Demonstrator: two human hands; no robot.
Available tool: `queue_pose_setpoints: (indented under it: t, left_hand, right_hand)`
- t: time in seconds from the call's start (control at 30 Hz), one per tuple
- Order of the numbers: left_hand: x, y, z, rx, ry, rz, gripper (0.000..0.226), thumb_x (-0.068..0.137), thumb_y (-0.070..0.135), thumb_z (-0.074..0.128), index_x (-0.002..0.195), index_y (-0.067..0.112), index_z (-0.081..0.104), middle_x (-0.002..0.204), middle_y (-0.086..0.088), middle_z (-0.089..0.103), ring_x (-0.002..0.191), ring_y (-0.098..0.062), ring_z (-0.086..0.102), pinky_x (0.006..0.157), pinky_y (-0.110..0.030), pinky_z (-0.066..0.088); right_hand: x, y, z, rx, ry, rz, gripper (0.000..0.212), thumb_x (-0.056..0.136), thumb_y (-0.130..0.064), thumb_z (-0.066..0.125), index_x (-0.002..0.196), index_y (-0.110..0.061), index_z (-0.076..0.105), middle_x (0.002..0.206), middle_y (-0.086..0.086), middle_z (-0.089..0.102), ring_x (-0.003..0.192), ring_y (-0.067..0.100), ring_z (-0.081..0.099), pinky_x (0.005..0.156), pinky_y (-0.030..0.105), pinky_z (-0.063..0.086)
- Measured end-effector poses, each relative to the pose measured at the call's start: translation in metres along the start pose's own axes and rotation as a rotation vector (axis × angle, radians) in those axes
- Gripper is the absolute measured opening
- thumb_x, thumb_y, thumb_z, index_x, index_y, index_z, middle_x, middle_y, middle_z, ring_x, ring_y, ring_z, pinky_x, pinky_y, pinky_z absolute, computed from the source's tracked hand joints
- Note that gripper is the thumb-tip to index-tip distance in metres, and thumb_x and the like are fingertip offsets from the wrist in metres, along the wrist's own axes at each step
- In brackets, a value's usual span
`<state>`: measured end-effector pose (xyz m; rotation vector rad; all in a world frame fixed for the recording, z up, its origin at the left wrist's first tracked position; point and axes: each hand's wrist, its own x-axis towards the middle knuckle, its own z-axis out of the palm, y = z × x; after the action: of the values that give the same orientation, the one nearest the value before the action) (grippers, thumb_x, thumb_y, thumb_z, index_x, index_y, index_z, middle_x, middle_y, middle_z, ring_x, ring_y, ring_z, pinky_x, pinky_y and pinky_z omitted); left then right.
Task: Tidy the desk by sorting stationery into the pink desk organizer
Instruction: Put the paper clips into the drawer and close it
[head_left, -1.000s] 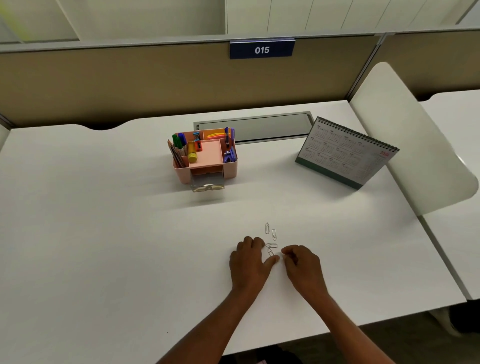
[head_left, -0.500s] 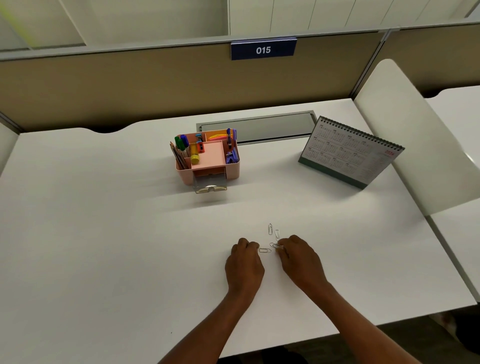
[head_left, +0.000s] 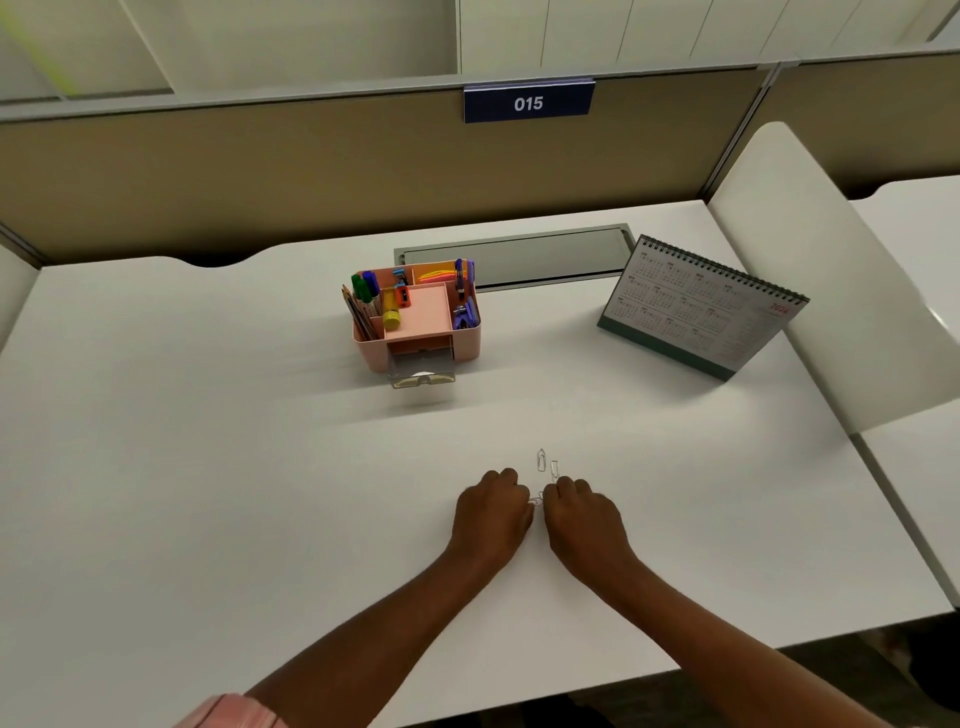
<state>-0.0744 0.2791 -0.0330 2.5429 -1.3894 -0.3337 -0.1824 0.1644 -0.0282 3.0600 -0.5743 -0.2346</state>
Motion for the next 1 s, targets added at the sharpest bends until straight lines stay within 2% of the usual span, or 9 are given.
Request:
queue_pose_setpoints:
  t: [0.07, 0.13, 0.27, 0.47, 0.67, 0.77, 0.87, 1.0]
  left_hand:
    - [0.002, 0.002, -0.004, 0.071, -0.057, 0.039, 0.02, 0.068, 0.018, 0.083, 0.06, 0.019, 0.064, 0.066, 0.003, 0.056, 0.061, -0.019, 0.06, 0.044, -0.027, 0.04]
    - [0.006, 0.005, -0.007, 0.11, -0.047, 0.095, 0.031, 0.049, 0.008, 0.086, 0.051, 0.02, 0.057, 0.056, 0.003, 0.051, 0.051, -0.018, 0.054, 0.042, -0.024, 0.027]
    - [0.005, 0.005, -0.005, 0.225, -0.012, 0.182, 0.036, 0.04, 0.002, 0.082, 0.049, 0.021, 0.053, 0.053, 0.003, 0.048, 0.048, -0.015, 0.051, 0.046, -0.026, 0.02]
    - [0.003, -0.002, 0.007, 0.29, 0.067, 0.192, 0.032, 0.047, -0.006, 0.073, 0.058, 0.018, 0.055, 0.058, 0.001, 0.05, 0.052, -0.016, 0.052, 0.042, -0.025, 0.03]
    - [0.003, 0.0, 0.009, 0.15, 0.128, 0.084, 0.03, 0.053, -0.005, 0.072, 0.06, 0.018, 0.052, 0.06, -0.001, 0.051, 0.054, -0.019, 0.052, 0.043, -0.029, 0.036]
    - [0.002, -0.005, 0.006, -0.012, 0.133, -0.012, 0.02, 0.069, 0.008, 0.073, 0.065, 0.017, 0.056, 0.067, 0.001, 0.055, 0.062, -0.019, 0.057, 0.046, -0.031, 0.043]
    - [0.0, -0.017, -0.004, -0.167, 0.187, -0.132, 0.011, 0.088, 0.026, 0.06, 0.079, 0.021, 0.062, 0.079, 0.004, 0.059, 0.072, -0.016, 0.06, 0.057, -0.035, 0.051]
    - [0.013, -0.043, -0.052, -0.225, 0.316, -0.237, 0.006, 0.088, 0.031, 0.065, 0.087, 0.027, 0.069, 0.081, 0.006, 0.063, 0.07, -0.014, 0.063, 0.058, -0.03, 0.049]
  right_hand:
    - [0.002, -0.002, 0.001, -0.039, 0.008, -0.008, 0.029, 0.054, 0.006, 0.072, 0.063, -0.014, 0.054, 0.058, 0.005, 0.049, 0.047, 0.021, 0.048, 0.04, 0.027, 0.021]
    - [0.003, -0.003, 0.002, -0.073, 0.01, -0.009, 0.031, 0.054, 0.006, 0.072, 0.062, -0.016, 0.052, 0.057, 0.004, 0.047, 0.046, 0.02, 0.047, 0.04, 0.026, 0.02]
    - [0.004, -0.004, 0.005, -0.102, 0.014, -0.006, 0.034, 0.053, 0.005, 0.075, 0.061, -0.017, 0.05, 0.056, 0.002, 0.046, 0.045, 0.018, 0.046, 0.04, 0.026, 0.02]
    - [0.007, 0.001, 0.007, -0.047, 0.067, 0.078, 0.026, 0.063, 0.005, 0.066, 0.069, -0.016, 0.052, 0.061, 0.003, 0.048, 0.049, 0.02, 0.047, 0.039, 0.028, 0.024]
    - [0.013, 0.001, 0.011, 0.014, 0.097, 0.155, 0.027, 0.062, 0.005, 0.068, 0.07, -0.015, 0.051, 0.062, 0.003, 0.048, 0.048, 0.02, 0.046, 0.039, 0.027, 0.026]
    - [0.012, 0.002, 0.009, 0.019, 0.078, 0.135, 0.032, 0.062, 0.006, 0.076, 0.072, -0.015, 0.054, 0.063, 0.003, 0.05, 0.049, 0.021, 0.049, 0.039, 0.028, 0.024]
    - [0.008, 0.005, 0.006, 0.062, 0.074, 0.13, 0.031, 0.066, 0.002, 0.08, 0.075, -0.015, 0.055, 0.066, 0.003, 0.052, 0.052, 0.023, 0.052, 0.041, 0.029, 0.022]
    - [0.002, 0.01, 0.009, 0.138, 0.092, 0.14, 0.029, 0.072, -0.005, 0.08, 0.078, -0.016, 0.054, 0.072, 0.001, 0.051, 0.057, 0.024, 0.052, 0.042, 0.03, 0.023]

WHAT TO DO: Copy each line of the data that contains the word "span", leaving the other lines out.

YOUR SOLUTION:
- In brackets, a value's usual span
Motion for the next 1 s, targets added at the sharpest bends until straight lines stay within 2% of the usual span, or 9 are given.

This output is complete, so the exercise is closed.